Multidisciplinary Design Faculty

Alissa Burkholder Murphy

Alissa is an alumna of Johns Hopkins and returned in 2019 as teaching faculty to launch the Multidisciplinary Engineering Design program. Alissa received her graduate degree in Mechanical Engineering from Stanford University and worked in the medical device industry in the Bay Area before moving to Myanmar in Southeast Asia for 4 years. There she worked for Proximity Designs to make low cost, high value agricultural products. Since returning to the states, Alissa has taught at Stanford’s d.school, teaching human centered design to teams of multidisciplinary students across the university. She has continued to practice engineering design, most recently working with a medical device start-up to ideate, prototype, and test early concepts for an innovative surgical tool.
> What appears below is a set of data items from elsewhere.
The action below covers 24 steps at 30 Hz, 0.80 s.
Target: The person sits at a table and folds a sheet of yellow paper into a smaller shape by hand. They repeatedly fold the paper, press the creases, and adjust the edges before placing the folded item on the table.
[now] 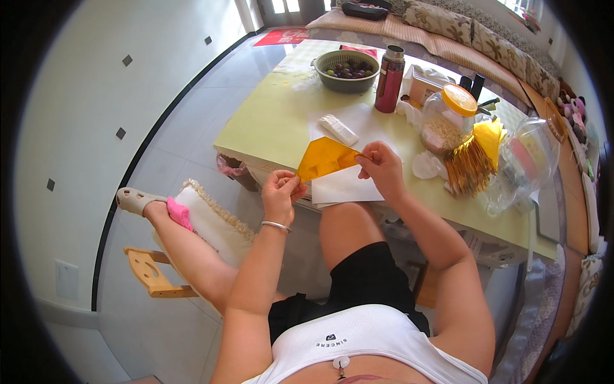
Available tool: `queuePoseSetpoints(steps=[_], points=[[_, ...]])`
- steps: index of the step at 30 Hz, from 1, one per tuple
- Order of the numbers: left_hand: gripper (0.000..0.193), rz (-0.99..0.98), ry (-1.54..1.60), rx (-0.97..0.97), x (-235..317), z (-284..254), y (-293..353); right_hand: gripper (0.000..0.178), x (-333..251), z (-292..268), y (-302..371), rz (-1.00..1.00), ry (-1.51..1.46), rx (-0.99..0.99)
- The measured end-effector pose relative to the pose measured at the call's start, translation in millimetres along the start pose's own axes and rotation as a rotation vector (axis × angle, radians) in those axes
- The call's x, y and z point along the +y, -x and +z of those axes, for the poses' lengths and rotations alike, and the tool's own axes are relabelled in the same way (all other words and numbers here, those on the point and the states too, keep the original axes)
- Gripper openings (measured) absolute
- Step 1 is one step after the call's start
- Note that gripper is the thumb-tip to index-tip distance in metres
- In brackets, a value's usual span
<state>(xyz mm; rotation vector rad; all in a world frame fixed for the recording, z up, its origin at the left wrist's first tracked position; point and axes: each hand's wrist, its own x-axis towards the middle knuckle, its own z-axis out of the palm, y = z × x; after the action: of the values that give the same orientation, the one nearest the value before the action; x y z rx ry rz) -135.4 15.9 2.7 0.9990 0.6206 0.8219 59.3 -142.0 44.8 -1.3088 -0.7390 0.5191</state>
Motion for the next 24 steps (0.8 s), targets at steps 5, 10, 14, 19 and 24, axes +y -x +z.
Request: queuePoseSetpoints(steps=[5,10,14,19,24], points=[[0.005,0.065,0.125,0.002,7,-8,22,0.007,2,9,9,-0.064,0.010,-0.045],[0.008,0.125,0.089,0.063,12,-29,45,0.006,-3,22,32,-0.036,-0.068,-0.111],[0.010,0.252,0.006,0.088,14,-40,67,0.006,-6,31,51,-0.078,-0.031,-0.148],[0.020,0.243,0.061,0.130,24,-48,99,0.019,-26,44,74,-0.034,0.021,-0.195],[0.015,0.059,0.043,0.170,37,-63,129,0.014,-34,46,82,0.194,-0.033,-0.308]])
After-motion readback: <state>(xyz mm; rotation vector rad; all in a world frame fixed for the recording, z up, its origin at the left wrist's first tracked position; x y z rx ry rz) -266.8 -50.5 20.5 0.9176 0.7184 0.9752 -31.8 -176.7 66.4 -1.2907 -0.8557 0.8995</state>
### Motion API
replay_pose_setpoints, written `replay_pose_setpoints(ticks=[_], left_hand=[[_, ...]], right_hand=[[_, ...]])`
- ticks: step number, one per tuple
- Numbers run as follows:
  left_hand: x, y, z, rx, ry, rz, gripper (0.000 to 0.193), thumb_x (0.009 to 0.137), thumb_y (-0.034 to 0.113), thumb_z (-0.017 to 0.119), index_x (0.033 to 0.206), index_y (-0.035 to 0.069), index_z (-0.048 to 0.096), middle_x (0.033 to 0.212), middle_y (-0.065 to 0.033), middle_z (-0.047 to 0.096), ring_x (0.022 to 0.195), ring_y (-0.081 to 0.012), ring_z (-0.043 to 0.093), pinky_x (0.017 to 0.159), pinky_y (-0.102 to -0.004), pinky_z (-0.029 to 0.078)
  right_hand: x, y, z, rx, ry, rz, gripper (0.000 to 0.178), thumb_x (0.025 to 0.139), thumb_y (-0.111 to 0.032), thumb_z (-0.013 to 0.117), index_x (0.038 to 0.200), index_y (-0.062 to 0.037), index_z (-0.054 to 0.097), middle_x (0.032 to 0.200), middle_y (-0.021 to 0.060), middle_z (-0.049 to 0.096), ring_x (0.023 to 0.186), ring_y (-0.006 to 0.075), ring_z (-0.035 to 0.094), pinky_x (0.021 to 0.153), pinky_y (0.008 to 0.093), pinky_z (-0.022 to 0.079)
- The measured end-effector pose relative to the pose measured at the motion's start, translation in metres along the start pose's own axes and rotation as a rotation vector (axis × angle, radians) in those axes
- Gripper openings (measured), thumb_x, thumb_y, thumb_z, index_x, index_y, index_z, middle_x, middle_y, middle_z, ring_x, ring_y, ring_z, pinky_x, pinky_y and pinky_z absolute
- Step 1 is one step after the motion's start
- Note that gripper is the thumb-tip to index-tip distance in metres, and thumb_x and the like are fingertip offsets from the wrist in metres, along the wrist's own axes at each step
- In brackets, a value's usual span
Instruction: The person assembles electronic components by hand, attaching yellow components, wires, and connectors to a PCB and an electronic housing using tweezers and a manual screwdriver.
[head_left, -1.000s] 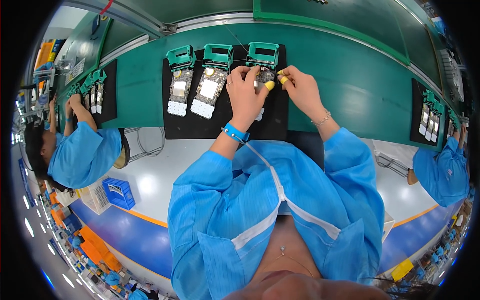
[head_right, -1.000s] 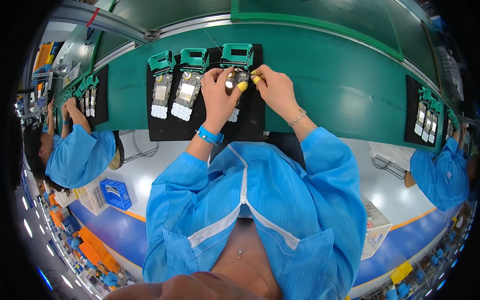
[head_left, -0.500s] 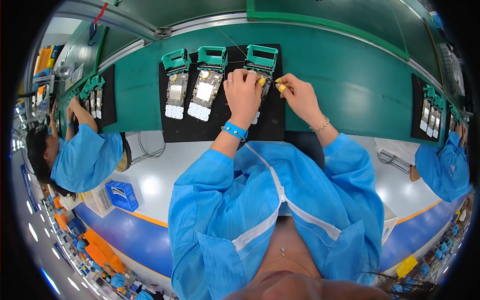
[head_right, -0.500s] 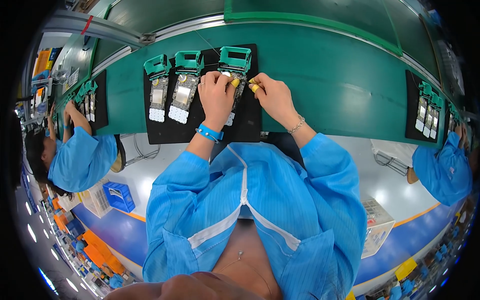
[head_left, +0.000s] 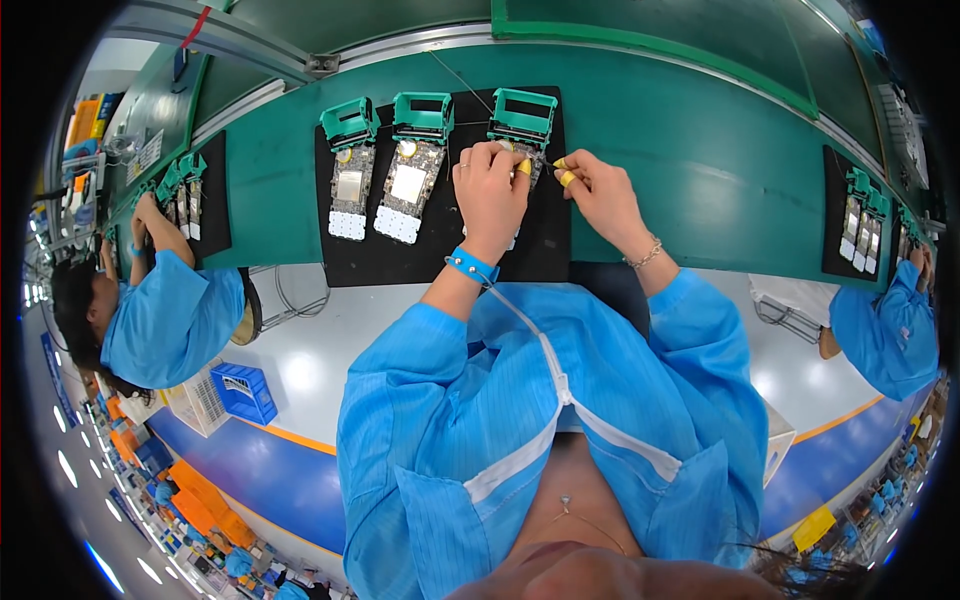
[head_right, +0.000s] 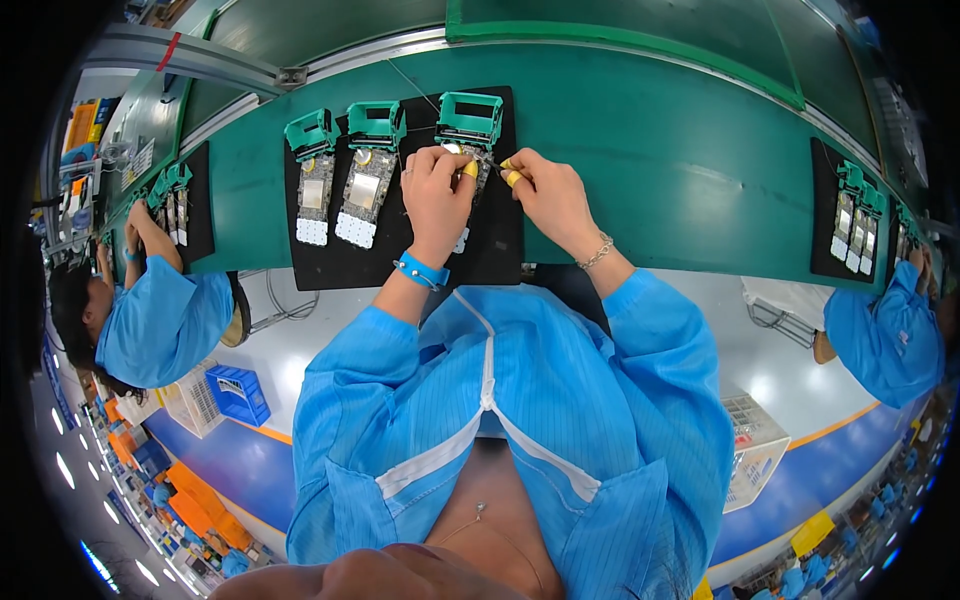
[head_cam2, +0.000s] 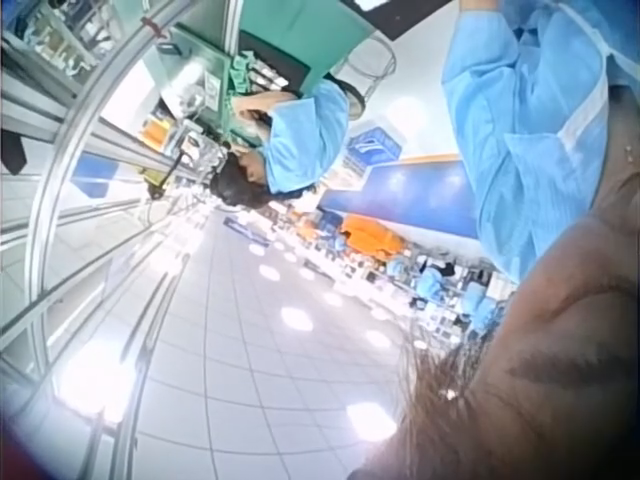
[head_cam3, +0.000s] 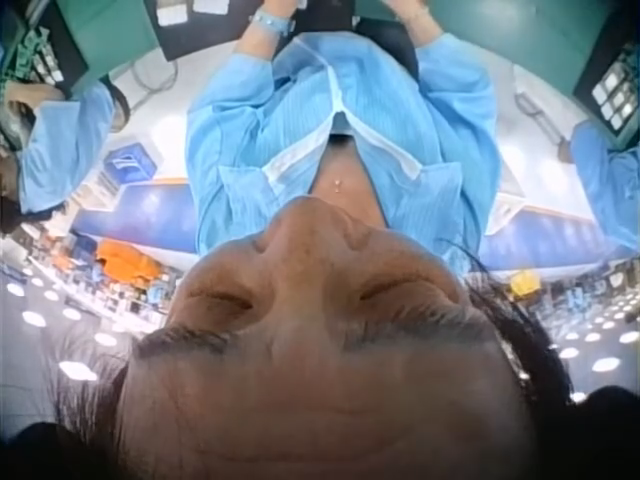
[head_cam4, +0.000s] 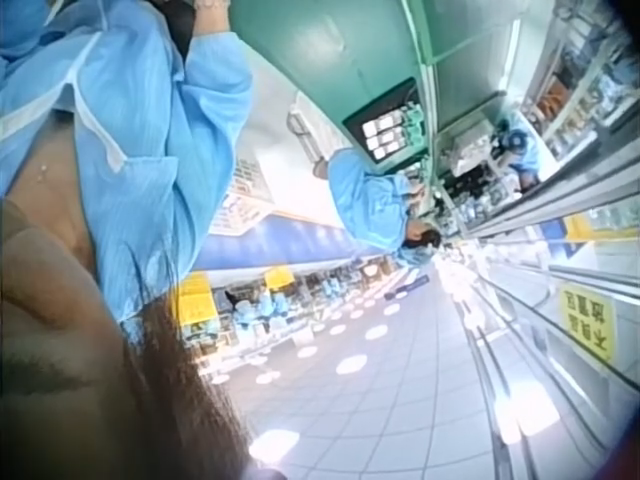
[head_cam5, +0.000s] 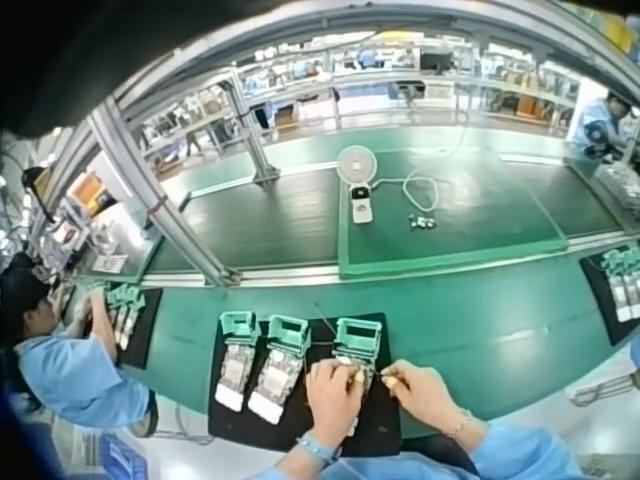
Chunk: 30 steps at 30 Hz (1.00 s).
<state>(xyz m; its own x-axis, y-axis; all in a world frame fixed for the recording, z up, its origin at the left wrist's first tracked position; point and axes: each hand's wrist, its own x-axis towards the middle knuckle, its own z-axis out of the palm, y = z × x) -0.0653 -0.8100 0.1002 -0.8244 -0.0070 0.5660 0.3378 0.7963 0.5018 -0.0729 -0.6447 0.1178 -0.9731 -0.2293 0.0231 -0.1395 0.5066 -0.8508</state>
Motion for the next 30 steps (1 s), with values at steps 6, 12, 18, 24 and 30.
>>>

Alissa graduated from Johns Hopkins with a BS in Engineering Mechanics, focusing in medical device design. She played on the basketball team, admits to having a favorite desk on c-level in MSE library, and met her partner in Latrobe Hall. Please reach out to Alissa with any questions you have about multidisciplinary design courses at [email protected].

Jenna Frye

Jenna Frye has been a leader in art and design education for nearly 20 years. Her creative work and ideas about education have been showcased nationally and at several annual conferences including the National Association of Schools of Art and Design, the Association of Independent Colleges of Art and Design, and the College Art Association. She joins the multidisciplinary design faculty eager to explore the problem-solving potential of mixing art and design with engineering. You’ll likely find her designing learning toys and games for her students, fiddling with the latest techno-crafts, or maybe just playing with blocks.

Nusaybah Abu-Mulaweh

After earning a BS and MS in Electrical and Computer Engineering, Nusaybah completed her PhD in Engineering Education at Purdue University. She worked in industry as a software engineer, and then went on to teach in the EPICS Program, a large multidisciplinary community-engaged design program, at Purdue University. In her time in EPICS, Nusaybah mentored multidisciplinary teams who worked with community partners through a human-centered design process, and was inspired to pursue her dissertation on empathy development for undergraduate engineering students in community-engaged design courses.

Her research continues to focus on empathy in engineering, and she is very passionate about integrating empathy development in engineering at Hopkins to foster a more inclusive culture in which students learn to respond innovatively and responsibly to global challenges.